**WHAT IS BEING ASKED:**
From the entries below, return every line that includes the word "robot".
[[ MATERIAL FOR THE TASK open ]]
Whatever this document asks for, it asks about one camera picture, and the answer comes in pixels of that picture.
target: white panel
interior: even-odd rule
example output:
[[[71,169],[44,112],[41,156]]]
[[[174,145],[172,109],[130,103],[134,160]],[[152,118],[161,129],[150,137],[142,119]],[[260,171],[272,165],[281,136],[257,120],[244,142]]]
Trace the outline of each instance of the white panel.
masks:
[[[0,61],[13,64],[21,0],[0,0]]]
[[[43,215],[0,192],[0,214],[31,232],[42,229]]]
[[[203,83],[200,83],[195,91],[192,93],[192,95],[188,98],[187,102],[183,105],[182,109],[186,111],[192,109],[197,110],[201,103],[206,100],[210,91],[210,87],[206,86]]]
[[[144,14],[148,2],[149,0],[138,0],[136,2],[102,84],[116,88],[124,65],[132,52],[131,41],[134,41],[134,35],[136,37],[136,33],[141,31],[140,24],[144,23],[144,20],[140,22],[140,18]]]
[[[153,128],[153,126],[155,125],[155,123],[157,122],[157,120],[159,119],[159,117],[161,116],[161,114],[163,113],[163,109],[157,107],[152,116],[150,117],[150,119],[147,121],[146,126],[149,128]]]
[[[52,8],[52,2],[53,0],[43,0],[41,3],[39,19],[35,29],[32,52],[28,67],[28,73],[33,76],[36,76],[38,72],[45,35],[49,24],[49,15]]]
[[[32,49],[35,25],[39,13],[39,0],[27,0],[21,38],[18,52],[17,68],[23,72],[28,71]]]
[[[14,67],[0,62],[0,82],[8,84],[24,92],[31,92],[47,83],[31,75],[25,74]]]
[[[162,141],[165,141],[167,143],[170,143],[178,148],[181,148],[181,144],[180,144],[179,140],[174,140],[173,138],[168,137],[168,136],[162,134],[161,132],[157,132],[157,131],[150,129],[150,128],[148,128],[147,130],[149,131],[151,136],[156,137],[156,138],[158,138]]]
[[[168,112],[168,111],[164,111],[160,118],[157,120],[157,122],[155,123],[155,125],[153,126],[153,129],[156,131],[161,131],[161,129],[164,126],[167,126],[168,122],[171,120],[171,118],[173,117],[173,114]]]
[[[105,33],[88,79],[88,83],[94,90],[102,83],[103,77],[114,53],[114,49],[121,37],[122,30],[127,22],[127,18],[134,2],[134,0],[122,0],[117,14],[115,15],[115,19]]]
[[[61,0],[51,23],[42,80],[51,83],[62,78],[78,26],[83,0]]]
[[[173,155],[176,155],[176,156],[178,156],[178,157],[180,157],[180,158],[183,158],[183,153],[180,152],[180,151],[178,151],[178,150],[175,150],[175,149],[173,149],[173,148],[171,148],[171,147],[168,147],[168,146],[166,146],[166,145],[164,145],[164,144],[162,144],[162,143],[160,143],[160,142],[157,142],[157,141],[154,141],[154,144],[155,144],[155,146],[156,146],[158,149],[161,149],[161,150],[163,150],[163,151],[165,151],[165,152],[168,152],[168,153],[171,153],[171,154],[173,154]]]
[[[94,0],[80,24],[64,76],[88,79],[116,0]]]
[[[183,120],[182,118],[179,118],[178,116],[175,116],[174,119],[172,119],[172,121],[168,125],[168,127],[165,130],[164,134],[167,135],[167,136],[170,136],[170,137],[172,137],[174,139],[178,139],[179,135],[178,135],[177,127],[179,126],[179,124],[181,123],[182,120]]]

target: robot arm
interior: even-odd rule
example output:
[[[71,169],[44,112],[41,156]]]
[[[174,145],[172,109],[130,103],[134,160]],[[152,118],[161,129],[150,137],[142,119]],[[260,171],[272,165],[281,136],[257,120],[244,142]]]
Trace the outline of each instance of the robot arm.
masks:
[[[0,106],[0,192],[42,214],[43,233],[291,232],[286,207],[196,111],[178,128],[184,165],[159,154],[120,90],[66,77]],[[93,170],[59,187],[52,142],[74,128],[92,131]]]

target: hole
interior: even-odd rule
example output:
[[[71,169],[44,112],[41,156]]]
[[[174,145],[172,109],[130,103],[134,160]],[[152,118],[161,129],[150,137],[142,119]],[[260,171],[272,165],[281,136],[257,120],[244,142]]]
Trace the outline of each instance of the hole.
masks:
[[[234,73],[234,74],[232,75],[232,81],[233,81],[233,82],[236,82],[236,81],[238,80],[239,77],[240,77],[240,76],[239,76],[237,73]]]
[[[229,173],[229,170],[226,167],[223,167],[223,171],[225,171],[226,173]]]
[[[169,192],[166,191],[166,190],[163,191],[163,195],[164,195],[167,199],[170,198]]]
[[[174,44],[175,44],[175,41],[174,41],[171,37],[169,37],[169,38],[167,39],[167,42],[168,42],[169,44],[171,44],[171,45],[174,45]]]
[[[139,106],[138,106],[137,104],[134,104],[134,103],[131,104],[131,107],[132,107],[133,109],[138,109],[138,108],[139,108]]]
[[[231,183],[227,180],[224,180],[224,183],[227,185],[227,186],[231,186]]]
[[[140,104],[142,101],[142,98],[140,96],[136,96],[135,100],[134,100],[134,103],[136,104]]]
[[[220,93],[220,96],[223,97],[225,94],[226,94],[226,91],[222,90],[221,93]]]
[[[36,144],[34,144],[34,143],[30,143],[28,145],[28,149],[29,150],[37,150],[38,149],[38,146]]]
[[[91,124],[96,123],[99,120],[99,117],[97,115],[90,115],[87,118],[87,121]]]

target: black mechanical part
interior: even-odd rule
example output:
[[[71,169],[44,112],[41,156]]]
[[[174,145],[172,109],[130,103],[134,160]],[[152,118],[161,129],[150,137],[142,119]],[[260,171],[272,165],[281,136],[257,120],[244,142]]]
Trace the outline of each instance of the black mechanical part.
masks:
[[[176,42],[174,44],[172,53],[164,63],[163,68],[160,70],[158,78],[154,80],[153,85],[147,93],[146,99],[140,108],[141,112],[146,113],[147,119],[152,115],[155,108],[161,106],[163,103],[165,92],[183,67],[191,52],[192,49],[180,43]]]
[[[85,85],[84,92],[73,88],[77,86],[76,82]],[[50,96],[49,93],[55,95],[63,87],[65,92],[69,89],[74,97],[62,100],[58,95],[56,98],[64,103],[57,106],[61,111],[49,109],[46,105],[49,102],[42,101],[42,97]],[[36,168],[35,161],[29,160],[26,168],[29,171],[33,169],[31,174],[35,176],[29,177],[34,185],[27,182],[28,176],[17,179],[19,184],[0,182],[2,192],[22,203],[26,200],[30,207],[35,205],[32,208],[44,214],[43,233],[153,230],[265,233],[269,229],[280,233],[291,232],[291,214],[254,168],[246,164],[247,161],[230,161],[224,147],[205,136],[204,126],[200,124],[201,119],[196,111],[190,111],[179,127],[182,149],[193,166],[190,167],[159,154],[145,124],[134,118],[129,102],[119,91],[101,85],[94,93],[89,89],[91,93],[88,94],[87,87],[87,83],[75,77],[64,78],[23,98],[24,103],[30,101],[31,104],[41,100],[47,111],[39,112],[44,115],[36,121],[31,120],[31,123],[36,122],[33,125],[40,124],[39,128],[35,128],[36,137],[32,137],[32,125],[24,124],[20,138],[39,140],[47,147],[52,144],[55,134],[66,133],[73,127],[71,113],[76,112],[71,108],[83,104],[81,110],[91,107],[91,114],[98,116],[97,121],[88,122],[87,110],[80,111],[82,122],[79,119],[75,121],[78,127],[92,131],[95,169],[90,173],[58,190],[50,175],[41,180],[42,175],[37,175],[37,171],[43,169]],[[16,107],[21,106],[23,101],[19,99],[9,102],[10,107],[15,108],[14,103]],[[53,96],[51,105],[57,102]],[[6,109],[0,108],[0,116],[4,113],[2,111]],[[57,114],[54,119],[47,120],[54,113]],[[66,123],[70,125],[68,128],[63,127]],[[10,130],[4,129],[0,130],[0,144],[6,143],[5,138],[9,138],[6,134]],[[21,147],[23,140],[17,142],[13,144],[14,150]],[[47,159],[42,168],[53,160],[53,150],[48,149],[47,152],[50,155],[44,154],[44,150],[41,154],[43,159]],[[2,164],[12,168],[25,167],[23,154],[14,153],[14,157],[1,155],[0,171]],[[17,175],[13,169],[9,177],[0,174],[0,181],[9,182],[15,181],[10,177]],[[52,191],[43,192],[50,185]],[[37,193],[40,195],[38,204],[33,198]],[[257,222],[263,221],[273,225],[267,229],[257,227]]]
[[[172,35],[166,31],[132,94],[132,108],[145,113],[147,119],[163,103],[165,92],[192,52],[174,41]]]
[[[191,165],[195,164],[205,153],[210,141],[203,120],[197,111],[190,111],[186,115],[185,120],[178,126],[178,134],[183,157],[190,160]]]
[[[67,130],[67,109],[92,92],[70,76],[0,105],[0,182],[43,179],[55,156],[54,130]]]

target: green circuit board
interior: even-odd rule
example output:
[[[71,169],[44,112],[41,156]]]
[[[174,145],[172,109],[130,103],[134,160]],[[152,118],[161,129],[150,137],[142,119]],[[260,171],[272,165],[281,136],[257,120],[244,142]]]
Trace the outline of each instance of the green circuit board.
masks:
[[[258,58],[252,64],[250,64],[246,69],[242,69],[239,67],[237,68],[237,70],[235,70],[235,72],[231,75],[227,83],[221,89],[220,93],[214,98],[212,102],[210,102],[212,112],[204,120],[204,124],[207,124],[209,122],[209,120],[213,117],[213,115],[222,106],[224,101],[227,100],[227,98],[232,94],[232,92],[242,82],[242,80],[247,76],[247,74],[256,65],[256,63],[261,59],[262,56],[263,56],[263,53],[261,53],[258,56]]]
[[ MATERIAL FOR THE TASK closed ]]
**EXERCISE OUTPUT:**
target: robot arm
Trace the outline of each instance of the robot arm.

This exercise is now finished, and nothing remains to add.